Report back the lines in this listing that carry the string "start".

**Available data**.
____________________

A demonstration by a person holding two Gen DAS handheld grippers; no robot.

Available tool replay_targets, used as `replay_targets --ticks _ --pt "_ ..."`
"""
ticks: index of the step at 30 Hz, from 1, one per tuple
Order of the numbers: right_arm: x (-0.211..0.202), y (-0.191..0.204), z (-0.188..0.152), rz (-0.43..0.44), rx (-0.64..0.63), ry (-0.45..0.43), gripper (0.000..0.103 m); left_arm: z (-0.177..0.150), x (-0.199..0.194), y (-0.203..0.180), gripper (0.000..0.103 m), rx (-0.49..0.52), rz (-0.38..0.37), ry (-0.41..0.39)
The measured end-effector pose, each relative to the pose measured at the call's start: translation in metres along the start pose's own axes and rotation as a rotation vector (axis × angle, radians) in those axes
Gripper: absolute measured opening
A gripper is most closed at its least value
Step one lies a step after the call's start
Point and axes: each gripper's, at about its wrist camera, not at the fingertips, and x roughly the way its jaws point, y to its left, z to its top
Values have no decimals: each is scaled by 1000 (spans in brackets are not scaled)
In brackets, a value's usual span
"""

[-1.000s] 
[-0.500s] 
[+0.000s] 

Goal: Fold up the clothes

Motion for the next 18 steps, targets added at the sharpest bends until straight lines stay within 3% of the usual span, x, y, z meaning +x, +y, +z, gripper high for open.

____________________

**Task answer**.
The measured end-effector pose, each relative to the pose measured at the call's start: translation in metres along the start pose's own axes and rotation as a rotation vector (axis × angle, radians) in those axes
Step one lies a step after the call's start

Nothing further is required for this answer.